DE BEERS is to put its Voorspoed mine in South Africa’s Free State province up for sale which would mean, were the sale to be a success, that it would have only one mine left in the country where it first began operating in 1888.
BusinessLive, an online publication, cited the company as saying that after evaluating its options, it would attempt to sell Voorspoed “… to provide the opportunity for responsible lower-cost operators to employ a different operating model that could potentially extend the mine’s operating life beyond 2020“.
De Beers has concentrated its production on huge, world-class operations such as the Orapa and Jwaneng mines in Botswana and the Venetia mine in the Limpopo province in South Africa.
It has also operated in Canada, although with mixed results.

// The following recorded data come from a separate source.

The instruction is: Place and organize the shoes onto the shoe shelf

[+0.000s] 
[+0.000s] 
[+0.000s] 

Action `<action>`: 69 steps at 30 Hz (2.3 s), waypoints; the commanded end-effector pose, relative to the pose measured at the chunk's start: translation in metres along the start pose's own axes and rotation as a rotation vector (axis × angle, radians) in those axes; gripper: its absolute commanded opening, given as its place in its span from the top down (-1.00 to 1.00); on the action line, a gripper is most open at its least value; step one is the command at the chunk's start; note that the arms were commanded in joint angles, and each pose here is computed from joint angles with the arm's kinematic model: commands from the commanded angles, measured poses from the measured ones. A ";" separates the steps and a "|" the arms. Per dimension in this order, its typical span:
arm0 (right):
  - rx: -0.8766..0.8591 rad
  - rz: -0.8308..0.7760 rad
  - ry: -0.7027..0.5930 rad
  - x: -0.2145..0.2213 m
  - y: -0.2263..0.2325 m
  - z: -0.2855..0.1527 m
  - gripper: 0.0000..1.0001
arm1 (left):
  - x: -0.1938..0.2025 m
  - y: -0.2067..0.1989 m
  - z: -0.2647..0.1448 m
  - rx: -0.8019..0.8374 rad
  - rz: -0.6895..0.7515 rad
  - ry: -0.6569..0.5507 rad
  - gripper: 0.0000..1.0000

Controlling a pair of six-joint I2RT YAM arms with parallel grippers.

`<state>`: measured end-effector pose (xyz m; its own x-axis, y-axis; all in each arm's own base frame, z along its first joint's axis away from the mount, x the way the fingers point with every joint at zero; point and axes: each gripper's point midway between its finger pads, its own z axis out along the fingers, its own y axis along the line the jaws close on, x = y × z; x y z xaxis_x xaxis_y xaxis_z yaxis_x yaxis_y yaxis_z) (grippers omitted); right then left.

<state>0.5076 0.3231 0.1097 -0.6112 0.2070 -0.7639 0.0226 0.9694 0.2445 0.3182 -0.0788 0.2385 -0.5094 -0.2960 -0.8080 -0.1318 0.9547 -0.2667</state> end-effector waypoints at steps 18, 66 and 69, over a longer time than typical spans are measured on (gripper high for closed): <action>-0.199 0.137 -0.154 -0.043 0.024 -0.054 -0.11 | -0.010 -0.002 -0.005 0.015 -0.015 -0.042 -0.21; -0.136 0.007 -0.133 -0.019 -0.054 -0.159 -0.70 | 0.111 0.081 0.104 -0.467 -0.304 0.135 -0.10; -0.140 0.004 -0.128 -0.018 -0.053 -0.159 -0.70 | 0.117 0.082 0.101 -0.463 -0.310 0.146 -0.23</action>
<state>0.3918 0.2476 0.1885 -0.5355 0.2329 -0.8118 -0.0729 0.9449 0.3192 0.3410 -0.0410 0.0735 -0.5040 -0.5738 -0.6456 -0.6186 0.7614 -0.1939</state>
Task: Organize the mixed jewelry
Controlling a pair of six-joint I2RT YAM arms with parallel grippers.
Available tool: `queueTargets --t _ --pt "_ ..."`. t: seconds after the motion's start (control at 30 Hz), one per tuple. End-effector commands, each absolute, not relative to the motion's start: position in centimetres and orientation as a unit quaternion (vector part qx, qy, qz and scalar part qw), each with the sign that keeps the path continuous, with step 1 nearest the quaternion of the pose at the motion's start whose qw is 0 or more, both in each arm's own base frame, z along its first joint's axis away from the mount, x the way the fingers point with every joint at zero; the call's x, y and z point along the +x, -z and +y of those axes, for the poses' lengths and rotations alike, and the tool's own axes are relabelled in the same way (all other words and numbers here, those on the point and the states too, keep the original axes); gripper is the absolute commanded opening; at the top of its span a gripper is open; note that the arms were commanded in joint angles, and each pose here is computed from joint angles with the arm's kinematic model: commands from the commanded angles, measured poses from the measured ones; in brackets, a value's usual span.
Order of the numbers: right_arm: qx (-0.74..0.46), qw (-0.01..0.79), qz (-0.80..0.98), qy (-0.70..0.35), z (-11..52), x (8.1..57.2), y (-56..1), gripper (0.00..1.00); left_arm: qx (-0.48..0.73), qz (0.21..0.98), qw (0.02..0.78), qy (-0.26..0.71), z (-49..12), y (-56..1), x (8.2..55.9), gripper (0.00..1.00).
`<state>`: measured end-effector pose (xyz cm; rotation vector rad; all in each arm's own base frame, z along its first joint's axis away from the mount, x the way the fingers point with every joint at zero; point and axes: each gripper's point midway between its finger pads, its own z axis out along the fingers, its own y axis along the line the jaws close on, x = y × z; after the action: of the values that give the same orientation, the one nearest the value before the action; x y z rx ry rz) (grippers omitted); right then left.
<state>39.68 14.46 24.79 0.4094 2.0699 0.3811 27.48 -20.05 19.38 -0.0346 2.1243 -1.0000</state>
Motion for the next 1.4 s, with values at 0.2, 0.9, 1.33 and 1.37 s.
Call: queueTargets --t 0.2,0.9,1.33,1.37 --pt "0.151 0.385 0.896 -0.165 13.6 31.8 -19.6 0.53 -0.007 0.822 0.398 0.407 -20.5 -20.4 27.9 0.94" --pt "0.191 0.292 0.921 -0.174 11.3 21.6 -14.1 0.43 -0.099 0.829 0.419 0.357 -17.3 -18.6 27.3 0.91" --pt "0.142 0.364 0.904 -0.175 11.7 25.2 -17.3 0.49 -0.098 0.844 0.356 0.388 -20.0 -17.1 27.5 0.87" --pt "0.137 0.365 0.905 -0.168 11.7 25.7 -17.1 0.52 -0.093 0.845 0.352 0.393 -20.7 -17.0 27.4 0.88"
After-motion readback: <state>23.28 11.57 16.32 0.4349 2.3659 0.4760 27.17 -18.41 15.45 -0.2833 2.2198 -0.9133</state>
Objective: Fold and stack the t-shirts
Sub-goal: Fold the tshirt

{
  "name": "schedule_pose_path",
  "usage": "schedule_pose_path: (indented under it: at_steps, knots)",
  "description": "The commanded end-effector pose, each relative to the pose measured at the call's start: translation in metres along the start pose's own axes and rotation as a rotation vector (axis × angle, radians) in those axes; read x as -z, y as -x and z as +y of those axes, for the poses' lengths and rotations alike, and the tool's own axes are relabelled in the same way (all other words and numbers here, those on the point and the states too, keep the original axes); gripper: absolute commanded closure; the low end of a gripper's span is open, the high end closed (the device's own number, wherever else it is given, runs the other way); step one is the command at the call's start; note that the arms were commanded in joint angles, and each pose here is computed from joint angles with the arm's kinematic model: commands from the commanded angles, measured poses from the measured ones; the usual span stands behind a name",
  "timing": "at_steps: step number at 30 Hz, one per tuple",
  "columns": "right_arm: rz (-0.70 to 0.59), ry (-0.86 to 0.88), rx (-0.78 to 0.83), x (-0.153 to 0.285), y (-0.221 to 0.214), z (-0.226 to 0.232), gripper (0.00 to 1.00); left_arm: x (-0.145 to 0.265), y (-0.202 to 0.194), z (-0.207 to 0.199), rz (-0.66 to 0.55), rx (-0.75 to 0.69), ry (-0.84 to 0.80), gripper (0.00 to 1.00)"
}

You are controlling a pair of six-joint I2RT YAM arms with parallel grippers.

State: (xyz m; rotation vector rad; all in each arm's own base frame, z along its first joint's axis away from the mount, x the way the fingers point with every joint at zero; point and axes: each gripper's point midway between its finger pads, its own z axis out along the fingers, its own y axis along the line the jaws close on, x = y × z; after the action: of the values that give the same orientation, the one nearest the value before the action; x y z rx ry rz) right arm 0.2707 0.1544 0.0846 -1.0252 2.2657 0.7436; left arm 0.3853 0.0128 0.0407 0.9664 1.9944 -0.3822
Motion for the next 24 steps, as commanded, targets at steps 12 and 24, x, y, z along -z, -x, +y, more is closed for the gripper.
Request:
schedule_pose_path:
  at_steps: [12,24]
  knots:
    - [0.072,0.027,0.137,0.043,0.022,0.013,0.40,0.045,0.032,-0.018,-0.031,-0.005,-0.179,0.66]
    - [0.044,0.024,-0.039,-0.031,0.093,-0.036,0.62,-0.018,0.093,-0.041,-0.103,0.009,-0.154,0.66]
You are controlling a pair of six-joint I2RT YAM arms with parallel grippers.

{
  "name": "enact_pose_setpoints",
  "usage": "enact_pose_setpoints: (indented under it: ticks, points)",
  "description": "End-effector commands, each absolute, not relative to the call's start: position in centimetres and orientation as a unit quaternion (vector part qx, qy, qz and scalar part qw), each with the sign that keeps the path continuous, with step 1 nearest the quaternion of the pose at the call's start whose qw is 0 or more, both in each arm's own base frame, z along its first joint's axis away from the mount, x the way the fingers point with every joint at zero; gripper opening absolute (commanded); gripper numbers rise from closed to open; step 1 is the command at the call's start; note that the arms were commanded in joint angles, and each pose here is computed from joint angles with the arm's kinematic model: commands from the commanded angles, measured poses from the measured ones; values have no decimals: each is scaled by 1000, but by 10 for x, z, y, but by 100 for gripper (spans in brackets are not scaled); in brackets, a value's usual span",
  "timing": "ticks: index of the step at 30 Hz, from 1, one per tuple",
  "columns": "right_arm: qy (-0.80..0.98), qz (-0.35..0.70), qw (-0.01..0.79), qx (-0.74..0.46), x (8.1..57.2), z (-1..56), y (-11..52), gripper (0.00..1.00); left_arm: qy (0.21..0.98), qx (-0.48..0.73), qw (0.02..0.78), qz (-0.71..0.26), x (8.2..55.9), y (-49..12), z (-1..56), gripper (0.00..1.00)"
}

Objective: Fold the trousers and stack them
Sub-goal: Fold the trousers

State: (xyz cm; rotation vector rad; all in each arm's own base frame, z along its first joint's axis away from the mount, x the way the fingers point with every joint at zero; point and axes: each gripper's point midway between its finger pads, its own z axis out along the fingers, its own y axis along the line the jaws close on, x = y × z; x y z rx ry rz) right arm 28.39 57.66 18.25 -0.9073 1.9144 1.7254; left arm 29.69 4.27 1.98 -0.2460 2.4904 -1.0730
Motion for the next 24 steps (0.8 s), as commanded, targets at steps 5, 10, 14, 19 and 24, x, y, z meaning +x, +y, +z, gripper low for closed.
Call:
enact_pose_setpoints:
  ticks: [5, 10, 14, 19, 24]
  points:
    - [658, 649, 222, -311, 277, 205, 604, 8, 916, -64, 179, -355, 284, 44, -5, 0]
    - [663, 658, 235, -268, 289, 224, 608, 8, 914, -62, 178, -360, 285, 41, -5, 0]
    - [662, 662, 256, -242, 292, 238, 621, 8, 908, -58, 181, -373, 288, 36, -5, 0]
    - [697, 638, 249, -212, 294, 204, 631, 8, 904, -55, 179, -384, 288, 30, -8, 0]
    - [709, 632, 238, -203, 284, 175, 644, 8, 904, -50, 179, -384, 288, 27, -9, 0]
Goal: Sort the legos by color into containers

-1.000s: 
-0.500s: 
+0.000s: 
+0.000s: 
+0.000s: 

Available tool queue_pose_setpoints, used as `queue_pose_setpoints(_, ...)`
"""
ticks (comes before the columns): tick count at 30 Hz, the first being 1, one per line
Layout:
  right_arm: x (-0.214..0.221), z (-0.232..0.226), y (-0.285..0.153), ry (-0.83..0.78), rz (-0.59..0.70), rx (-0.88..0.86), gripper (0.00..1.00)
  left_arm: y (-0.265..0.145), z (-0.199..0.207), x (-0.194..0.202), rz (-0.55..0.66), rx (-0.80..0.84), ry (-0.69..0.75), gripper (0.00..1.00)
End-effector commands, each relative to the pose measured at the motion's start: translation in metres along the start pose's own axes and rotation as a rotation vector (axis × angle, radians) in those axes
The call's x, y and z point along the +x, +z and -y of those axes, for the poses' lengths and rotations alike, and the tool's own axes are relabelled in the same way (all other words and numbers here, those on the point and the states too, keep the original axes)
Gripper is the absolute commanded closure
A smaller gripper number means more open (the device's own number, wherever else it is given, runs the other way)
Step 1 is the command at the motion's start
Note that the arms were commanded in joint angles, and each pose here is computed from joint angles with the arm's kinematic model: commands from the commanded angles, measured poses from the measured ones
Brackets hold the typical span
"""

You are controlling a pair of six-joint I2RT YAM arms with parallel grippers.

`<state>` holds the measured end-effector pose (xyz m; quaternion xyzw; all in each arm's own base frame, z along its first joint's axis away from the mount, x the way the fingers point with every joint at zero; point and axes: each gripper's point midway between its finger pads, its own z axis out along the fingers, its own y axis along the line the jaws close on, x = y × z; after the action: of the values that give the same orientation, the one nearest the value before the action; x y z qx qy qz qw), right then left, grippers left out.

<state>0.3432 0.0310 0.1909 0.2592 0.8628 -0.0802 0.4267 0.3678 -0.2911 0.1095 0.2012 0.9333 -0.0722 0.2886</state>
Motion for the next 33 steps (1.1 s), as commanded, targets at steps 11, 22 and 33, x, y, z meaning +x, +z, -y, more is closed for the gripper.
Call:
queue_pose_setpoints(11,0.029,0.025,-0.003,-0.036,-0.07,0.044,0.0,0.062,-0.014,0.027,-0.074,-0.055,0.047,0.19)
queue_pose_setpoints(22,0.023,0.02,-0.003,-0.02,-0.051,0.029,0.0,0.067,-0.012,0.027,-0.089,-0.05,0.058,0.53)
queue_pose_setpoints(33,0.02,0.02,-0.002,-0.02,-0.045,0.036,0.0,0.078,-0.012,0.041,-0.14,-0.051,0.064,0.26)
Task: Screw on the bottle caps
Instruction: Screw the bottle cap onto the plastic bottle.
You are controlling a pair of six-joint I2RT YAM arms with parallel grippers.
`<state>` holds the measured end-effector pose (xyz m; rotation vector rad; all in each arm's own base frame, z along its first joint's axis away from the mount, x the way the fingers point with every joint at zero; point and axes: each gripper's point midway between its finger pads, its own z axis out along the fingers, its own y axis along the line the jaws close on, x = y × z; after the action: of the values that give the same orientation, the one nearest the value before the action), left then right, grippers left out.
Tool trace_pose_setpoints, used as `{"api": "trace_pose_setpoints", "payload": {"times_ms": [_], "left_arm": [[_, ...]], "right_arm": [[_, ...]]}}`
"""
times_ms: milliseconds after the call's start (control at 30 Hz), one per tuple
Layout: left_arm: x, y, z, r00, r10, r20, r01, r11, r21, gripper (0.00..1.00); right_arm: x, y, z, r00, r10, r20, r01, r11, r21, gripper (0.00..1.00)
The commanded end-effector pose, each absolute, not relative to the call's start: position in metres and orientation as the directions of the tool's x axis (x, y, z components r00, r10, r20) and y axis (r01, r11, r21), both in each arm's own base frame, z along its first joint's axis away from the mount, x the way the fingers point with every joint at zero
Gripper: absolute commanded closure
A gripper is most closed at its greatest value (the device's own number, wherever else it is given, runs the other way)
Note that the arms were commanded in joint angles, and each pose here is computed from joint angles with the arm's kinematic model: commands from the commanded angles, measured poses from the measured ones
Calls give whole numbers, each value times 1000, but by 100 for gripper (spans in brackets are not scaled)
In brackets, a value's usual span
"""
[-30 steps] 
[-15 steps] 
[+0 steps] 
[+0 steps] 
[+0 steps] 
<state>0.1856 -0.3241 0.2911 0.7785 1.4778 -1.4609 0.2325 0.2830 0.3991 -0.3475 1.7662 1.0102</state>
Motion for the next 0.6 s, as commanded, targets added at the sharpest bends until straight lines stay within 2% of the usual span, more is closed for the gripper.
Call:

It recently opened the Gahcho Kué mine – which entered commercial operation in March – but that was after having to flood the workings at its Snap Lake mine and put it into “extended care and maintenance” in December last year.
Speaking to Miningmx in July, Bruce Cleaver, CEO of De Beers, said De Beers was interested in operating smaller mines in the future even though it had sold most of them. “We have done a lot of thinking about how we would have to change to tackle a smaller mining operation,” he said. “I would be keen to take on such a development on provided I believe it will be profitable.”
“I am big on technology; I am big on innovation and I am big on collaboration. I am about changing the mindset of the company. Philippe [Mellier, previous CEO of De Beers] started a journey of change at De Beers aimed at making the organisation more flexible and fleet-of-foot. I intend continuing with that approach,” said Cleaver.
De Beers is 85% owned by Anglo American.